Guest jamesrl Posted July 28, 2012 Report Posted July 28, 2012 Just a quick question. Does Skype work on the ZTE Crescent. I had an error with it not loading, You cannot be signed in at this time. Please try again later. Any one else have this or is skype ok? I am on a rooted stock rom Thanks
Guest Dazzozo Posted July 28, 2012 Report Posted July 28, 2012 I think people have it working for calls, but not video chat.
Guest jamesrl Posted July 28, 2012 Report Posted July 28, 2012 Thanks that gives me hope. The people at skype say it wont work on our phones, ie they cant be bothered
Guest BLu3HaZe Posted July 28, 2012 Report Posted July 28, 2012 (edited) I get that error if I'm out of memory (only 1MB free in internal), clearing data in Skype fixes it. Or sometimes its because the phone is VERY slow in WiFi, there's an added latency of around +800ms on every new connection. But once Skype is connected, it works well for audio calls. PS - Do not answer an incoming video calls (not supported), makes the whole phone get stuck. @Daz - I've been very interested in the innards of Android and trying to learn from compiling onwards to try and understand this issue of Skype. Processor usage is very high even on a normal voice call and I feel its cuz of Java and the crappy VM approach. Is it possible that a native app will be faster, can someone run a native app easily, and will it be possible to convert Skype into a native app and add video support for our ARMv6? Edited July 28, 2012 by BLu3HaZe
Guest rymate1234 Posted July 28, 2012 Report Posted July 28, 2012 Skype works well for me, as long as I avoid video
Guest BLu3HaZe Posted September 5, 2012 Report Posted September 5, 2012 Maybe there is hope after all :) 720p on a 700MHz? I can live with QVGA even. http://devforum.skype.com/t5/Compiling-Runtimes/SkypeKit-performance-on-ARM-v6/td-p/1667
Guest Liamness Posted September 6, 2012 Report Posted September 6, 2012 I feel its cuz of Java and the crappy VM approach Hmm. A VM is more able to take advantage of the features of the hardware, even if the developer did not consider it. Developers of pre-compiled apps have to decide which features they are going to use before delivery, which usually means targeting the lowest common denominator. This is not much of a problem on iOS, because all the hardware is largely the same and any differences can be accounted for, but Android is a broad platform. Not going with a VM would've caused many headaches.

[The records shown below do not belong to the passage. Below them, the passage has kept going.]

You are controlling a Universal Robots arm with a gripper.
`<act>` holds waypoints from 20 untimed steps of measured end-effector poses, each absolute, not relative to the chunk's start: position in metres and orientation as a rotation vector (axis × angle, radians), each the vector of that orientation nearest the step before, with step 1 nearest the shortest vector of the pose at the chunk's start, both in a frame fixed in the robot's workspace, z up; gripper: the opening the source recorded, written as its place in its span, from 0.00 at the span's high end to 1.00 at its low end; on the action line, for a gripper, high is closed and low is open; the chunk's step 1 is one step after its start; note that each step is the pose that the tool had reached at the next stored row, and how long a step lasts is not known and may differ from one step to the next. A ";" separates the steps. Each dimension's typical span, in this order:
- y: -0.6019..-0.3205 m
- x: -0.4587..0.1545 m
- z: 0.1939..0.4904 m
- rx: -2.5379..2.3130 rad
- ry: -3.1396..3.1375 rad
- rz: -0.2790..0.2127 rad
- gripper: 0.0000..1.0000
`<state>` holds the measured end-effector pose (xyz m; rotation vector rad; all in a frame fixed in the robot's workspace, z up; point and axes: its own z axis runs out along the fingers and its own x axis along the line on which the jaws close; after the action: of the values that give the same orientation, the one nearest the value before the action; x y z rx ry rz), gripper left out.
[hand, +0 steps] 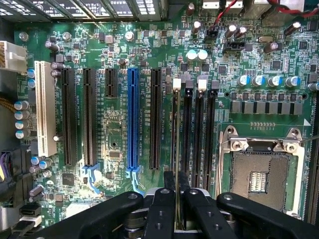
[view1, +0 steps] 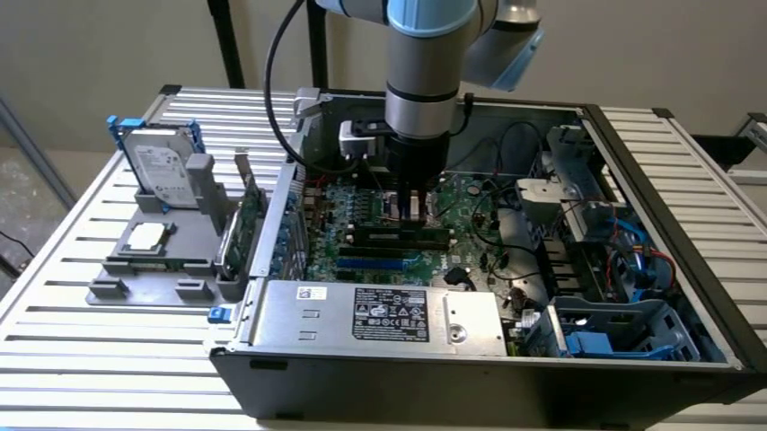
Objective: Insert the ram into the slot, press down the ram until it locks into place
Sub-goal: 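Insert the ram into the slot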
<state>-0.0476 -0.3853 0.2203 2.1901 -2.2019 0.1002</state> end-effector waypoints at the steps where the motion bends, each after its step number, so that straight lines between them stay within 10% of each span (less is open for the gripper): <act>1: -0.385 -0.048 0.220 2.190 -2.202 0.100 0.85; 20: -0.385 -0.048 0.244 2.186 -2.197 0.088 0.89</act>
<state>-0.0476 -0.3853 0.2439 2.1859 -2.1970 0.0882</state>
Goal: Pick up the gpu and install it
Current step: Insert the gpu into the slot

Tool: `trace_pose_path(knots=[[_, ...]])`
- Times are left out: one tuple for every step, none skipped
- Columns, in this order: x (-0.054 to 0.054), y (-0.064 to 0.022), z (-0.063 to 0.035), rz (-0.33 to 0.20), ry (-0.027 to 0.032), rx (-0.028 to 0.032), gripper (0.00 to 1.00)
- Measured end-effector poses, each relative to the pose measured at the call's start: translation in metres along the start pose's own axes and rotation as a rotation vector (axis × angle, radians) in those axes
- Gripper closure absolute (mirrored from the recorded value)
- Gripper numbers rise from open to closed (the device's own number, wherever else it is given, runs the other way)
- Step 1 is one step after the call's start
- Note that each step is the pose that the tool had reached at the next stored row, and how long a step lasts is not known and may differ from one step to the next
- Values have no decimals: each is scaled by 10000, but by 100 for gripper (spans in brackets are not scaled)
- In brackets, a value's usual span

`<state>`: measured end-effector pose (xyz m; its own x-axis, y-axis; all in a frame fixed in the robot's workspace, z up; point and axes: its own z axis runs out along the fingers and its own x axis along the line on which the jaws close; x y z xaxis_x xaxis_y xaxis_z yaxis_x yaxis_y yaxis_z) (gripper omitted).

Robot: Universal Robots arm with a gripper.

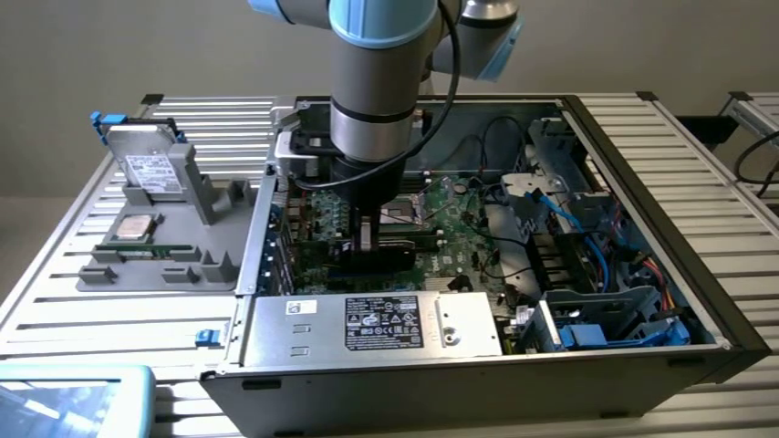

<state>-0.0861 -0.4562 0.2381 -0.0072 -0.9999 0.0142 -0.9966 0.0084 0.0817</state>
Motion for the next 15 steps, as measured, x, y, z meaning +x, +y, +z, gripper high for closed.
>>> trace_pose_path(knots=[[0,1,1,0,0,0,72],[0,2,2,0,0,1,72],[0,3,4,1,-1,1,72],[0,4,4,1,0,1,72],[0,4,4,0,0,1,72],[0,4,4,1,0,1,72],[0,4,5,1,-1,1,72],[-1,4,5,1,-1,1,72],[0,4,5,0,0,0,72],[0,4,6,1,0,1,72],[0,4,7,1,0,1,72],[0,3,8,0,0,1,72],[-1,3,10,0,0,1,72],[-1,3,11,0,-1,1,72],[-1,3,12,1,0,1,72]])
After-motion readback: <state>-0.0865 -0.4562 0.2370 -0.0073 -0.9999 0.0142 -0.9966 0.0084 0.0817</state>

Guest BLu3HaZe Posted September 6, 2012 Report Posted September 6, 2012 Hmm. A VM is more able to take advantage of the features of the hardware, even if the developer did not consider it. Developers of pre-compiled apps have to decide which features they are going to use before delivery, which usually means targeting the lowest common denominator. This is not much of a problem on iOS, because all the hardware is largely the same and any differences can be accounted for, but Android is a broad platform. Not going with a VM would've caused many headaches. Well VM or not, have a look at the last post? If such performance can be achieved, it should be enough for good video calls. Only thing is that as not all (maybe few have it) armv6s have a VFP, the skypekit uses software floating point processing according to their forum. Win32/Linux doesn't use a VM for apps and yet runs on a vast variety of hardware, yes? If drivers can be optimized, native code should "theoretically" be faster. Can never know until we do a proper benchmark.